Copy out every line of the data exactly; do not include the images.

==== DATASET SECTION ====

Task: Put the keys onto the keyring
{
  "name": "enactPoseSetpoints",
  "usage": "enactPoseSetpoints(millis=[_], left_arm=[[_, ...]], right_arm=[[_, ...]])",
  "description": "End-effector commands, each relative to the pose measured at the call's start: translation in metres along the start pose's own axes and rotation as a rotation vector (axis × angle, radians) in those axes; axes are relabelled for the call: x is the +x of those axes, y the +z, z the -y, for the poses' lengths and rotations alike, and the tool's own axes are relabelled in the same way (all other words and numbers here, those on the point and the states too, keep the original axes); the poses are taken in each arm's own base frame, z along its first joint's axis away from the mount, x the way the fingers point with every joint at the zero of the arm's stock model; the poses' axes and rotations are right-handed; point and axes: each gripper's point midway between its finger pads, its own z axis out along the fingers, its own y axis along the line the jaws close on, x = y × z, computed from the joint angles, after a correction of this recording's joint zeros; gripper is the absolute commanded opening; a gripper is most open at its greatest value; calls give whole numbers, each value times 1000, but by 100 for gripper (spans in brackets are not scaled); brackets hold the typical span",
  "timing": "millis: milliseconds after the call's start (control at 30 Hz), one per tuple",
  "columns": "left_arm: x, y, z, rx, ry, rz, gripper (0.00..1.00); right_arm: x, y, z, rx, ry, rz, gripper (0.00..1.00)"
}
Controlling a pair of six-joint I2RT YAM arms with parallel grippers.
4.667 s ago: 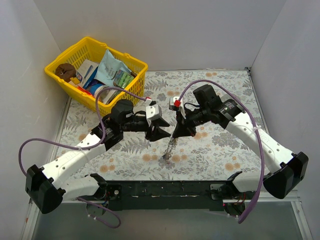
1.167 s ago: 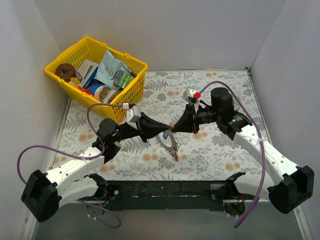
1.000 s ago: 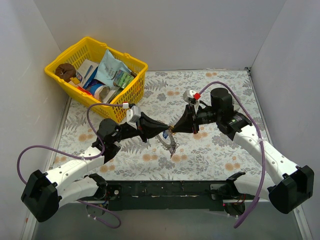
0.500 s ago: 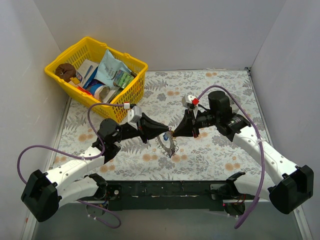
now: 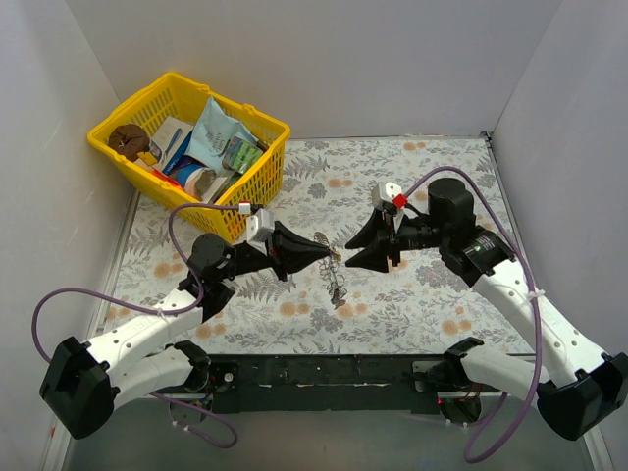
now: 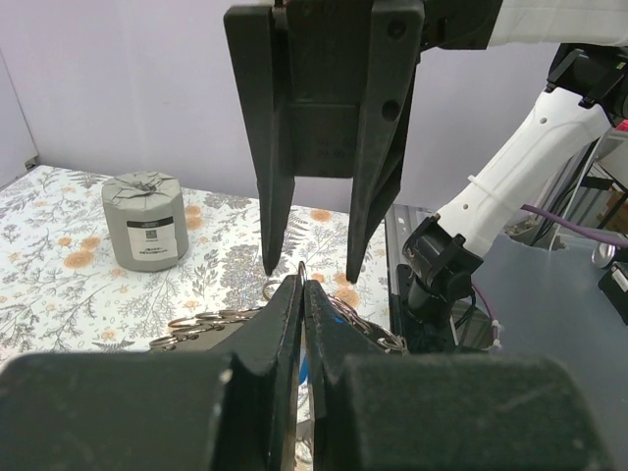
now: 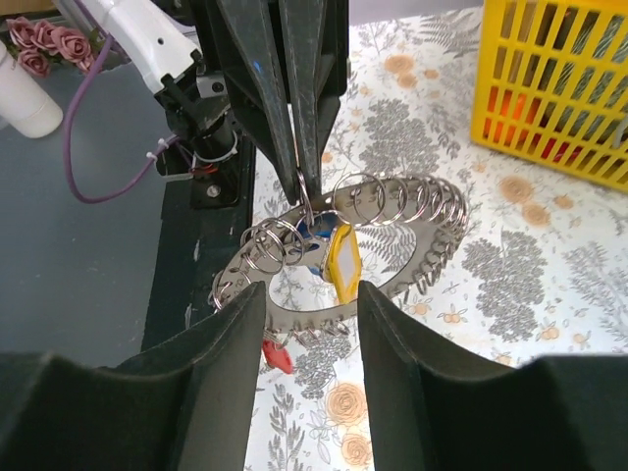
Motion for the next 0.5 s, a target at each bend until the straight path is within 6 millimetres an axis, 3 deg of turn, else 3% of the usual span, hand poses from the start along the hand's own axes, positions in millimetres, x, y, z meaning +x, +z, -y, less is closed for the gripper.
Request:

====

#### [SOLUTION TO THIS TASK]
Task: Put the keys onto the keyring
{
  "name": "enactPoseSetpoints",
  "usage": "enactPoseSetpoints(millis=[_], left_arm=[[_, ...]], right_arm=[[_, ...]])",
  "description": "End-effector commands, each relative to the pose measured at the call's start: translation in metres along the start pose's own axes and rotation as a rotation vector (axis × angle, radians) in those axes; axes are relabelled for the call: x is the +x of those axes, y the +z, z the -y, for the poses' lengths and rotations alike, and the tool's own axes are relabelled in the same way (all other words and numbers here, those on the point and the states too, keep the original axes); the poses are taken in each arm's own base frame, z along its first joint's axis away from the mount, x the way the fingers point with every joint at the zero of the arm's stock model; the poses' axes and rotations are right-handed; point and axes: each gripper's point midway between its finger pads, its own z axis out along the fingers, its own y axis along the line the jaws close on, x = y × z, computed from the joint angles, after a correction of this recording's joint zeros; gripper is the absolute commanded opening; a gripper is most open at its greatest value; calls give whole numbers, each value times 1000, but by 100 for gripper (spans in brackets are not scaled); brackets hold the typical span",
  "timing": "millis: milliseconds after the call's start (control at 30 Hz), one per tuple",
  "columns": "left_arm: x, y, z, rx, ry, rz, gripper (0.00..1.00); right_arm: x, y, z, rx, ry, rz, gripper (0.00..1.00)"
}
Controlling a pair of six-joint I2RT YAM arms with parallel grippers.
4.667 s ago: 
1.167 s ago: 
1.000 s ago: 
0.500 s ago: 
now: 
now: 
now: 
Motion for the next 0.5 s, a target at each bend until the straight path is within 6 millimetres an axis, 3 deg of turn, else 3% of the usual span, hand poses from the start along the hand's own axes, positions in millimetres, x, y, z meaning +x, +z, -y, less is closed for the gripper.
Request:

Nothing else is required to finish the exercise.